---- Dataset excerpts

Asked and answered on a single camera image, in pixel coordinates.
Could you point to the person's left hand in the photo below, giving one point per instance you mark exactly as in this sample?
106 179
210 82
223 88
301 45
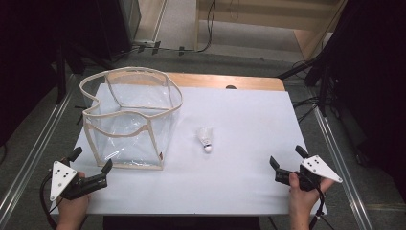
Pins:
73 209

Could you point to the white feather shuttlecock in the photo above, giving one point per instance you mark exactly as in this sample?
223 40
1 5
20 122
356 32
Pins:
206 139

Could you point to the person's right hand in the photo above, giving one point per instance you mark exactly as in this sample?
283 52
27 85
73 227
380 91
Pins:
303 201

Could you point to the white table sheet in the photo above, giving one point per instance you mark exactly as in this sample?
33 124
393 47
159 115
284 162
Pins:
236 179

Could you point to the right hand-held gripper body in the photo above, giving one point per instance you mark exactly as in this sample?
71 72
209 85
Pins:
319 167

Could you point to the light wooden shelf unit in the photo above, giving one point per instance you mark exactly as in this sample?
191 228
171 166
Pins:
255 24

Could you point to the black cabinet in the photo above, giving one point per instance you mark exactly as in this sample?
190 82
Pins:
111 25

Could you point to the black curtain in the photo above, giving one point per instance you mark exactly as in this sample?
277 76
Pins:
373 80
25 64

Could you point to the clear plastic bag beige trim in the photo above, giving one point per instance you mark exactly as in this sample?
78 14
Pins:
127 113

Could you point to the black upright stand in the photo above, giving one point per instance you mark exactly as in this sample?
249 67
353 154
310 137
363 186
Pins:
60 80

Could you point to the metal floor rail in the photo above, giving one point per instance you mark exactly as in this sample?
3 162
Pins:
339 166
32 159

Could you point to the black panel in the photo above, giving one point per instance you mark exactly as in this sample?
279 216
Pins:
182 223

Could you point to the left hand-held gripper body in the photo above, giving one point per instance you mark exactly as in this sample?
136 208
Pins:
83 185

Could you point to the light wooden panel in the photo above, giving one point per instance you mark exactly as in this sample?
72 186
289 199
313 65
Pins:
150 19

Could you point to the black tripod stand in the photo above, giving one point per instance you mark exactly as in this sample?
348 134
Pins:
323 83

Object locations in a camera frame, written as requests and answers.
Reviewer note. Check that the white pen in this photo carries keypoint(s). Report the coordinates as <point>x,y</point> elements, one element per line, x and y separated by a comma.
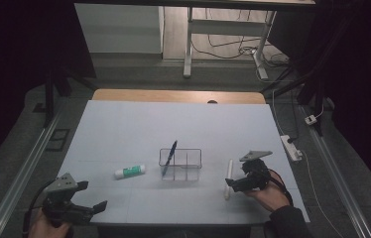
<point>229,168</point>

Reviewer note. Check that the metal floor rail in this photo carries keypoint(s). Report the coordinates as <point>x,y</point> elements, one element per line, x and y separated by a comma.
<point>339,178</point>
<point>21,178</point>

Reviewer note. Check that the white cabinet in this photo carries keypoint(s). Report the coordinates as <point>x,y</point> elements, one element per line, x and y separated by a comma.
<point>117,29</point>

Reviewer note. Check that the blue pen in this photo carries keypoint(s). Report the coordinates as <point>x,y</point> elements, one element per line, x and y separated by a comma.
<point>171,155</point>

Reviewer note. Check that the small white adapter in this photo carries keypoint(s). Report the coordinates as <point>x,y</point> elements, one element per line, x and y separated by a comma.
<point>310,120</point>

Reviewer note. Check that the green and white glue stick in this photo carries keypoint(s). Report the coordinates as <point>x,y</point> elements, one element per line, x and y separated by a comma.
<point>130,171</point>

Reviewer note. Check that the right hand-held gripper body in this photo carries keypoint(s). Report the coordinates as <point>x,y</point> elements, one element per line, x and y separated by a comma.
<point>256,173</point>

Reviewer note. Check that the person's right hand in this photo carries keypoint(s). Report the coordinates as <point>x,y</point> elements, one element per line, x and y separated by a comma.
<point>271,197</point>

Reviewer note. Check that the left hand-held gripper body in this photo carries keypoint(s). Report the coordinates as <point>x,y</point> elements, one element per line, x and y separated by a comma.
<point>61,190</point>

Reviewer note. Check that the black power plug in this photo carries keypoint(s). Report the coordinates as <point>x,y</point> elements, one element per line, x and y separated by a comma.
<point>292,140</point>

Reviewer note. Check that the white desk frame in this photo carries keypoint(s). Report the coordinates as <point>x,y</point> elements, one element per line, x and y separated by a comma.
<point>226,27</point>

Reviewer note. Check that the black metal stand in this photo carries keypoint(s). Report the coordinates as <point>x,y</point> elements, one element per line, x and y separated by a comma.
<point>49,99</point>
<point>319,99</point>

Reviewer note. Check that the person's left hand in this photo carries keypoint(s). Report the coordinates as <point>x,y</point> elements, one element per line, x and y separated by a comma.
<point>46,231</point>

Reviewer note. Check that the clear plastic desk organizer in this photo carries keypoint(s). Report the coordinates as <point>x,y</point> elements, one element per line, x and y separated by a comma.
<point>186,172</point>

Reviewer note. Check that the black floor socket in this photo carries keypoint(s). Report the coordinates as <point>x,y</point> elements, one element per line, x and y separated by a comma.
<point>58,139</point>

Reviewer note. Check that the white table mat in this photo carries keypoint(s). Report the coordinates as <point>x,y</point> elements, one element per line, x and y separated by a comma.
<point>124,132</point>

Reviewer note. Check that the white power strip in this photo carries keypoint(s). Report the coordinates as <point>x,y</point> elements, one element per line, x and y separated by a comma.
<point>291,148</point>

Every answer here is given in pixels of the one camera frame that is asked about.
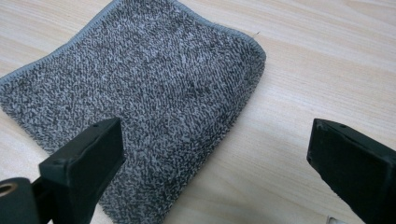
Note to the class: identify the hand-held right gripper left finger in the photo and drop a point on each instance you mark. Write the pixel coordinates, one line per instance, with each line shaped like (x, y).
(84, 161)

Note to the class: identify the grey terry cloth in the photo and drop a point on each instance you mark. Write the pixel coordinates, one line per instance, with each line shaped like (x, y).
(155, 77)

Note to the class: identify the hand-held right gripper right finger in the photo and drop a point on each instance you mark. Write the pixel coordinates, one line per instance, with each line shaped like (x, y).
(358, 161)

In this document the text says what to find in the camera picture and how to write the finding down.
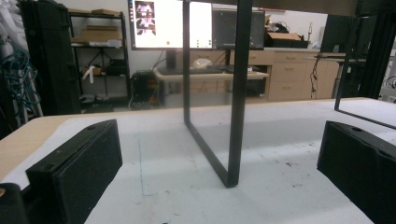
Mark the lit computer monitor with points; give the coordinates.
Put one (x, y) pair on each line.
(160, 23)

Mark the beige office desk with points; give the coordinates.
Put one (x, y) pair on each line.
(205, 76)

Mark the open cardboard box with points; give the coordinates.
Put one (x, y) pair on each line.
(281, 39)

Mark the black monitor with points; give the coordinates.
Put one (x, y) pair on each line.
(337, 34)

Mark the black computer tower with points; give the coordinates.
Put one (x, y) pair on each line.
(144, 85)

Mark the wooden drawer cabinet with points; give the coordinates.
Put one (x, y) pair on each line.
(289, 74)

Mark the white table cover sheet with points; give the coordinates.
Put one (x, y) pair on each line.
(249, 161)

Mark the dark computer monitor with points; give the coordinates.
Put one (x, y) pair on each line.
(230, 29)

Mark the black metal frame leg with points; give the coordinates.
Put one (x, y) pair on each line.
(239, 93)

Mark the black metal shelf rack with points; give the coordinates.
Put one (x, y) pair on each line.
(99, 56)

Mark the black aluminium post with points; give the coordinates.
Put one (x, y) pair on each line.
(378, 53)

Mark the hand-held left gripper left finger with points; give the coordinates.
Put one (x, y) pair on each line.
(84, 168)

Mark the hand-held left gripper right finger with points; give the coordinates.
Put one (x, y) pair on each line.
(361, 168)

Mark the cardboard box on shelf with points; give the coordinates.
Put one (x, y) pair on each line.
(100, 32)

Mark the clear plastic bag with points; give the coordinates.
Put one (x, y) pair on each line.
(201, 63)

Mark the tall black case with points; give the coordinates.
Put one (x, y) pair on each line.
(51, 56)

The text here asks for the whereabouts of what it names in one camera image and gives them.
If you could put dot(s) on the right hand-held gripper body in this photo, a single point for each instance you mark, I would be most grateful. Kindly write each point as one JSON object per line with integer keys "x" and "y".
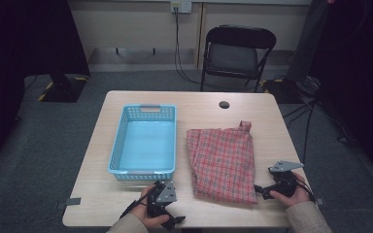
{"x": 285, "y": 178}

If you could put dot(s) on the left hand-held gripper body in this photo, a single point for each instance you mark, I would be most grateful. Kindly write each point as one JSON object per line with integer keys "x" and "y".
{"x": 166, "y": 194}

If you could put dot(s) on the red plaid cloth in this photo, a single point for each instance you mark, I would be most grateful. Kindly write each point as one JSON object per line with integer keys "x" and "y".
{"x": 223, "y": 161}

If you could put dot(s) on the blue plastic basket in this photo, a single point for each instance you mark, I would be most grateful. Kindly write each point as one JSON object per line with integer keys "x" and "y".
{"x": 147, "y": 145}

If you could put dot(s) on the person's right hand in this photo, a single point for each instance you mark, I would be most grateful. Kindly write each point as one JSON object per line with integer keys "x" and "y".
{"x": 299, "y": 194}

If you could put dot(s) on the person's left hand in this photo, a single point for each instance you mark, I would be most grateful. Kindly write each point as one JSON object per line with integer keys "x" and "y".
{"x": 142, "y": 210}

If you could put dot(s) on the grey tape piece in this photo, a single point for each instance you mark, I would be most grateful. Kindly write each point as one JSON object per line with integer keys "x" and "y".
{"x": 319, "y": 201}
{"x": 69, "y": 202}

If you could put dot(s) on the black floor base with stripes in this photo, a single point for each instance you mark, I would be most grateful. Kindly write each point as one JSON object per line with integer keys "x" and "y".
{"x": 283, "y": 90}

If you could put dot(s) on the dark curtain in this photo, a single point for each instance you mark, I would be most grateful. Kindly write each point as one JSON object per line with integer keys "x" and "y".
{"x": 359, "y": 81}
{"x": 19, "y": 64}

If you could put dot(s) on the black folding chair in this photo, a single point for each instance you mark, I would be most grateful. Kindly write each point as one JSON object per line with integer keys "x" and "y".
{"x": 233, "y": 58}

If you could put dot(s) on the grey leaning panel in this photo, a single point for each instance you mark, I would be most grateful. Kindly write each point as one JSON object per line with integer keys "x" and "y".
{"x": 306, "y": 42}

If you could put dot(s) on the black stand base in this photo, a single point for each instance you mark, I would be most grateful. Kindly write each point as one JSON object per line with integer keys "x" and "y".
{"x": 63, "y": 89}

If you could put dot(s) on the white wall socket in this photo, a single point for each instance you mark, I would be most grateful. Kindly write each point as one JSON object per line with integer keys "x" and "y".
{"x": 181, "y": 6}

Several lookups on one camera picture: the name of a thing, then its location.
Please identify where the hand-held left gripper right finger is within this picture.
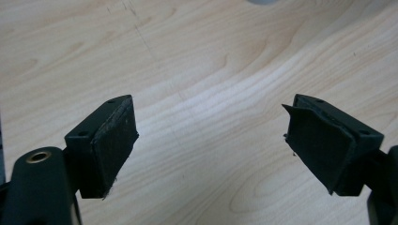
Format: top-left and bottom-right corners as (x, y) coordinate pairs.
(281, 93), (385, 197)

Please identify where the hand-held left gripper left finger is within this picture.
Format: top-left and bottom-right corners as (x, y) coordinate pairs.
(64, 94), (140, 200)

--------

* Your instructions
Nothing but the lines with "light" should be returned, copied from the entries above.

* Answer to this problem
Could you point to the light wooden shelf unit in the photo above, giving one point per instance you mark exactly as in this sample?
Could you point to the light wooden panel in the photo above, giving one point per instance you mark exactly as in this sample?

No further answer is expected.